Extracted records
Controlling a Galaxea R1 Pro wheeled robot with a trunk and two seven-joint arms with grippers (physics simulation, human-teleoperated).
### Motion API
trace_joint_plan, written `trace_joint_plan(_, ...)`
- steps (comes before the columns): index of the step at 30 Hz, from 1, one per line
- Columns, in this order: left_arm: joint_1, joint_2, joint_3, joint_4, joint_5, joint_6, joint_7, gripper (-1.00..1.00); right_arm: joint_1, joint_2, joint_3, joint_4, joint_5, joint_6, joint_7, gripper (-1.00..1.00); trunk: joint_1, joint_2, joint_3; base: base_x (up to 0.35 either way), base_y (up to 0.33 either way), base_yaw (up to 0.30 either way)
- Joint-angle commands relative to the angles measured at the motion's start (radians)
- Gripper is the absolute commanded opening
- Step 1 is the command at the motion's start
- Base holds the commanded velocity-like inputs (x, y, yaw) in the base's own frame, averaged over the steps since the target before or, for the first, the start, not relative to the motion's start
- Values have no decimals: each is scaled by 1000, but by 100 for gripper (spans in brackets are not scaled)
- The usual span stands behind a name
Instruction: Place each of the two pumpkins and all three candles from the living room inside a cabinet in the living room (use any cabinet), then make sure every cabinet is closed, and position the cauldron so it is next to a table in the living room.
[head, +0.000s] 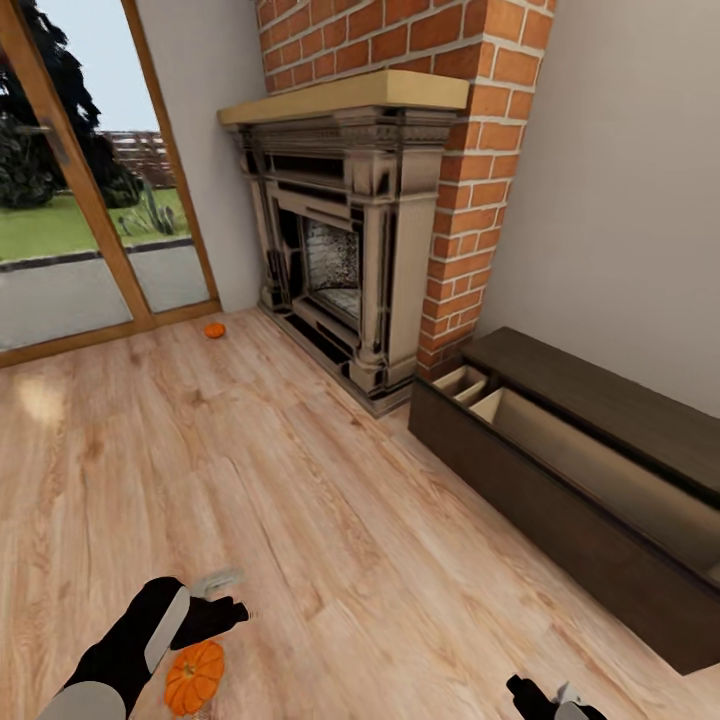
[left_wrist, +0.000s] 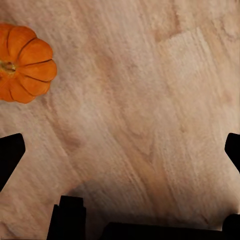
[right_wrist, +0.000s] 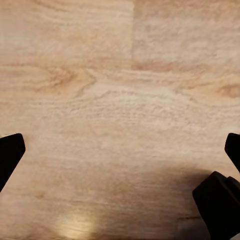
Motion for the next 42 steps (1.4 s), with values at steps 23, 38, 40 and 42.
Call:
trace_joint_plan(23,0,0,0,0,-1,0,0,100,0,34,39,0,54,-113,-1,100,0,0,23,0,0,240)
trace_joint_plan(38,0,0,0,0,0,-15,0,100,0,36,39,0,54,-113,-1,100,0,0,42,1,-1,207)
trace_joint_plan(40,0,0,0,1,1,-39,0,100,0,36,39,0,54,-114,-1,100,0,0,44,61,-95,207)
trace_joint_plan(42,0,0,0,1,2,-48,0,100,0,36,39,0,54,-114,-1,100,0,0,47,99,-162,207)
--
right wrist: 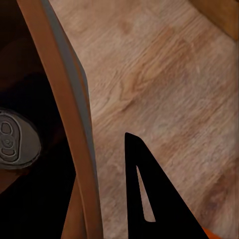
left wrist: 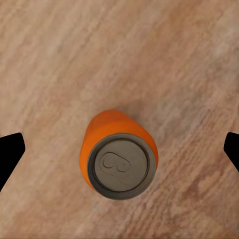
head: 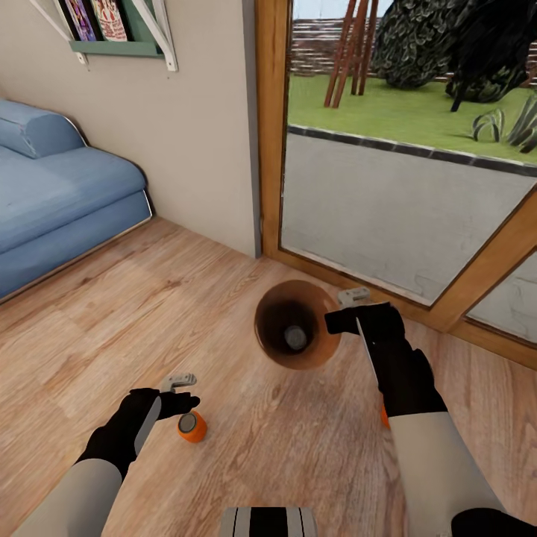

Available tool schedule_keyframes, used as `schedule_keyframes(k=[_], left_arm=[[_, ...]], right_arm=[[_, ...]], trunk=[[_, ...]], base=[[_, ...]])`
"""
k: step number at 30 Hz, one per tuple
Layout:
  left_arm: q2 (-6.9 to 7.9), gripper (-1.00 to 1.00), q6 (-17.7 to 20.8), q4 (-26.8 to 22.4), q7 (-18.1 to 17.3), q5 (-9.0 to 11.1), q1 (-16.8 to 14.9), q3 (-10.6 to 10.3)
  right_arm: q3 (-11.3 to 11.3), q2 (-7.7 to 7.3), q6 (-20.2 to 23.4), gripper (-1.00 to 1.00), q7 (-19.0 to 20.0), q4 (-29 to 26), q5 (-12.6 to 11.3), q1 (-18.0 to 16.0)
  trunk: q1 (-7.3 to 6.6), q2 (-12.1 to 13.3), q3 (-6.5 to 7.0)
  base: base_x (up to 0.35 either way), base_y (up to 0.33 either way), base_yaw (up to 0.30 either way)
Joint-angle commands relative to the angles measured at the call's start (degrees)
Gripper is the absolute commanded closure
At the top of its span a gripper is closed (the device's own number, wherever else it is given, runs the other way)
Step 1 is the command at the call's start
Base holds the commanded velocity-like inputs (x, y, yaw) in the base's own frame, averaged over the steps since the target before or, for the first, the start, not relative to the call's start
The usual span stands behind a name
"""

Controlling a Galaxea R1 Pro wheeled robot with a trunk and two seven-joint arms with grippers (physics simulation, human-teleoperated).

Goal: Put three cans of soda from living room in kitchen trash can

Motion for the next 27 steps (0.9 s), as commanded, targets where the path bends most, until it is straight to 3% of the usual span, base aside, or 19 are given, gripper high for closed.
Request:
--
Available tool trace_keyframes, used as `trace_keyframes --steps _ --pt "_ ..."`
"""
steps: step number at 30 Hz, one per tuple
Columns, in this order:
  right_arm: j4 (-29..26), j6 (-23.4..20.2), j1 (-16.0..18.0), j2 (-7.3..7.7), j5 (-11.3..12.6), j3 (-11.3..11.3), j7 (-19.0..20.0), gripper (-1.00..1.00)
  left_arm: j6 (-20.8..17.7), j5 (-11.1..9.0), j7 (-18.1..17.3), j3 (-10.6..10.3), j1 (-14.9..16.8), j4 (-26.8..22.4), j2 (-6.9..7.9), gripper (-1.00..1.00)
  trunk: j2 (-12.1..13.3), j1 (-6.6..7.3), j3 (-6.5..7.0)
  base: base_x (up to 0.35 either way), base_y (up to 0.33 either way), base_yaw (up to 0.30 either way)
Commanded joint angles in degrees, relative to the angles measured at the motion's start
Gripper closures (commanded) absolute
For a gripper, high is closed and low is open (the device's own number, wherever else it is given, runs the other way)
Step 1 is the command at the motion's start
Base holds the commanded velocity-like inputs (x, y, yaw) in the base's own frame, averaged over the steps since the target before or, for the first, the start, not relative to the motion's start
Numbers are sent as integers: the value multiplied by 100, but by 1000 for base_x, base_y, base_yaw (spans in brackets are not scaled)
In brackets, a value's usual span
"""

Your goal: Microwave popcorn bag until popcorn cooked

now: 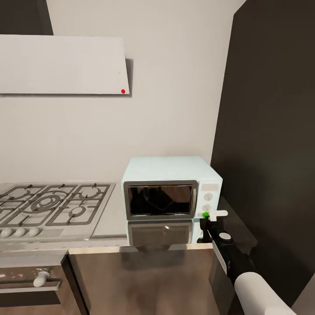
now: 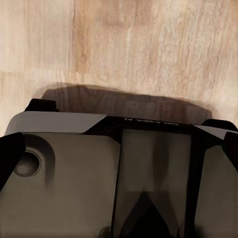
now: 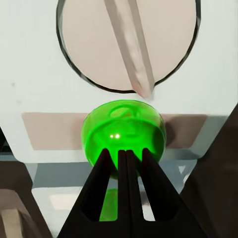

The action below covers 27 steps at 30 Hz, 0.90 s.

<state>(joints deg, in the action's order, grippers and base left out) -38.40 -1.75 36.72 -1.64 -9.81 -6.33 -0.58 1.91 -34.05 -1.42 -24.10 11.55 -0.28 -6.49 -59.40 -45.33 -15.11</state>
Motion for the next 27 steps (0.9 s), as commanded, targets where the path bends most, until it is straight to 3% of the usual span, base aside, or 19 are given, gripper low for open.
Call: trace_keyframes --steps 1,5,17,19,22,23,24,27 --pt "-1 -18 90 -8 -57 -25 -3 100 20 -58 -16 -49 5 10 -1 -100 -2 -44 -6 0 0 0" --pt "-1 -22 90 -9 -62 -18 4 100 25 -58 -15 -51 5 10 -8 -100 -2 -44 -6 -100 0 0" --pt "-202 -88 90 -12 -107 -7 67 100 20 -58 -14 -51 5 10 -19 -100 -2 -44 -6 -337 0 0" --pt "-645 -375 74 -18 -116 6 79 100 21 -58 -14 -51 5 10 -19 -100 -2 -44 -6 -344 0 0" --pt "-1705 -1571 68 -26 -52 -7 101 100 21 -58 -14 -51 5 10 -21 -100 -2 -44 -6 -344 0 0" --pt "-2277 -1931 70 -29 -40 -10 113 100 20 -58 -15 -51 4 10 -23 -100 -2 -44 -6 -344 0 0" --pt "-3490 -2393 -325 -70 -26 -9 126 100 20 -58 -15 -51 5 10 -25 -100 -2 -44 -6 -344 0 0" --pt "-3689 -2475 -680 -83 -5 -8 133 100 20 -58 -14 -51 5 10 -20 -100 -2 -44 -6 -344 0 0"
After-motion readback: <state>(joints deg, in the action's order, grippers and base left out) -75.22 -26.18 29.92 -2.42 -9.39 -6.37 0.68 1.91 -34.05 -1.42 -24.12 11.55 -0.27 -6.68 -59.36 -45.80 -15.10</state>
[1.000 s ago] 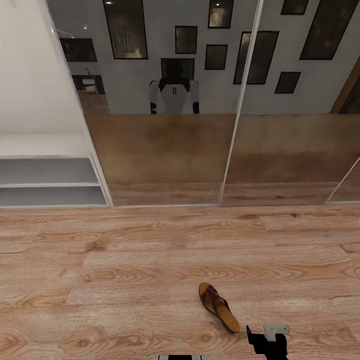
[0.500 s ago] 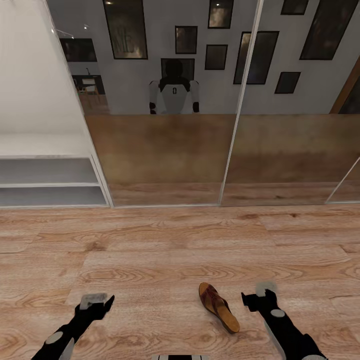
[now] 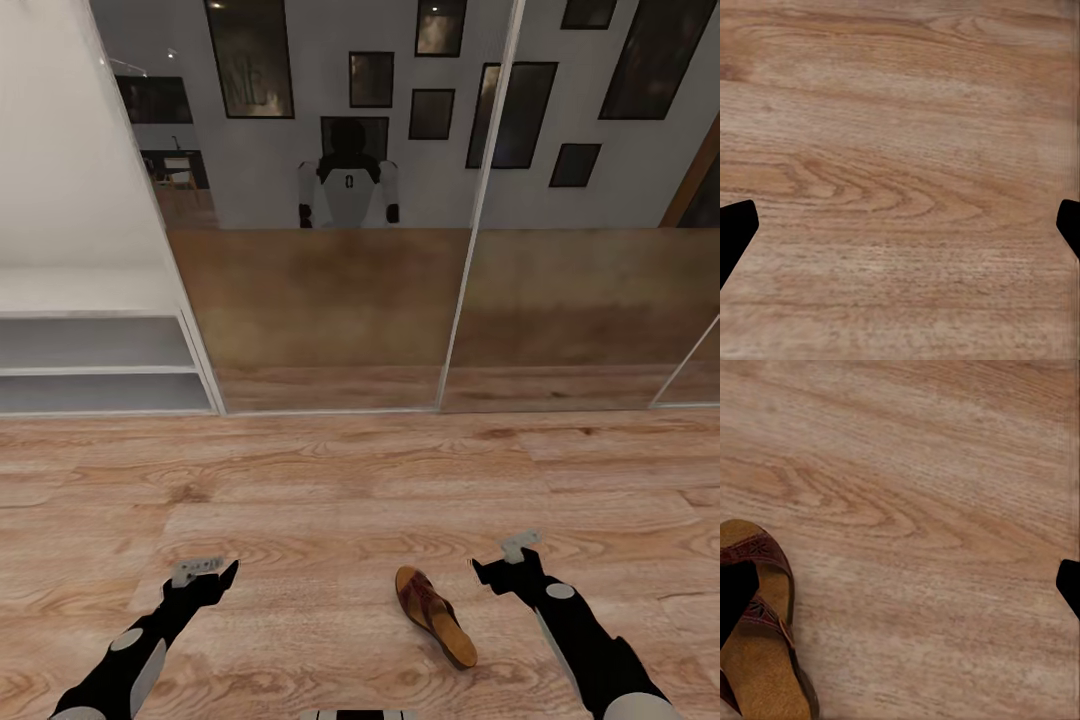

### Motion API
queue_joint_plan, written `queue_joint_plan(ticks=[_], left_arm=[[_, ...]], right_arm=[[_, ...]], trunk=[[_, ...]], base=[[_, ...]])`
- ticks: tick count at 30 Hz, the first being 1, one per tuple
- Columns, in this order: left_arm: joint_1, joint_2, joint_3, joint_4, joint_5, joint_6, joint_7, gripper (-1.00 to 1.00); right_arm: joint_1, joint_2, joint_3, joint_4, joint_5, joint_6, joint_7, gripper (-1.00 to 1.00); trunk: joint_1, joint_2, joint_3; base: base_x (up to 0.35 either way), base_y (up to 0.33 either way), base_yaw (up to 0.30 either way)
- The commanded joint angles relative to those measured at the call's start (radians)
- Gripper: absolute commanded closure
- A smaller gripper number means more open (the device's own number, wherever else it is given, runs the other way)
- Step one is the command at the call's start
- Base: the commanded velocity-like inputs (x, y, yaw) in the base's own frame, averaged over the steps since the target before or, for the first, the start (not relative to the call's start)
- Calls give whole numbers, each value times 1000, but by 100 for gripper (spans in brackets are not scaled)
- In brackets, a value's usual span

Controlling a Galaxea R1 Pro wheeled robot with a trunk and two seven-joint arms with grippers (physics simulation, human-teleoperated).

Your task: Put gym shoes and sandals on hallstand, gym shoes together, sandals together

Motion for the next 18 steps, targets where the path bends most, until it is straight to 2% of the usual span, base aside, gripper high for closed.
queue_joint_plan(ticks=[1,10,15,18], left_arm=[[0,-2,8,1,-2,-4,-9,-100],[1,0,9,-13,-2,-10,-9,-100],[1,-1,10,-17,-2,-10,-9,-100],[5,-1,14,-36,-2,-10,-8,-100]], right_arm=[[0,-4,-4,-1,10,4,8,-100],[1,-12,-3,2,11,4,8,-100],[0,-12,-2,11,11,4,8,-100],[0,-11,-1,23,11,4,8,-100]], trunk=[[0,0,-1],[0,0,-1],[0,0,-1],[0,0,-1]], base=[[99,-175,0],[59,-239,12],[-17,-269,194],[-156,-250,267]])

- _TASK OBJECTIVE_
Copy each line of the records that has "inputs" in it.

- _ANSWER AREA_
- Base holds the commanded velocity-like inputs (x, y, yaw) in the base's own frame, averaged over the steps since the target before or, for the first, the start, not relative to the motion's start
Base holds the commanded velocity-like inputs (x, y, yaw) in the base's own frame, averaged over the steps since the target before or, for the first, the start, not relative to the call's start
Base holds the commanded velocity-like inputs (x, y, yaw) in the base's own frame, averaged over the steps since the target before or, for the first, the start, not relative to the motion's start
- Base: the commanded velocity-like inputs (x, y, yaw) in the base's own frame, averaged over the steps since the target before or, for the first, the start (not relative to the call's start)

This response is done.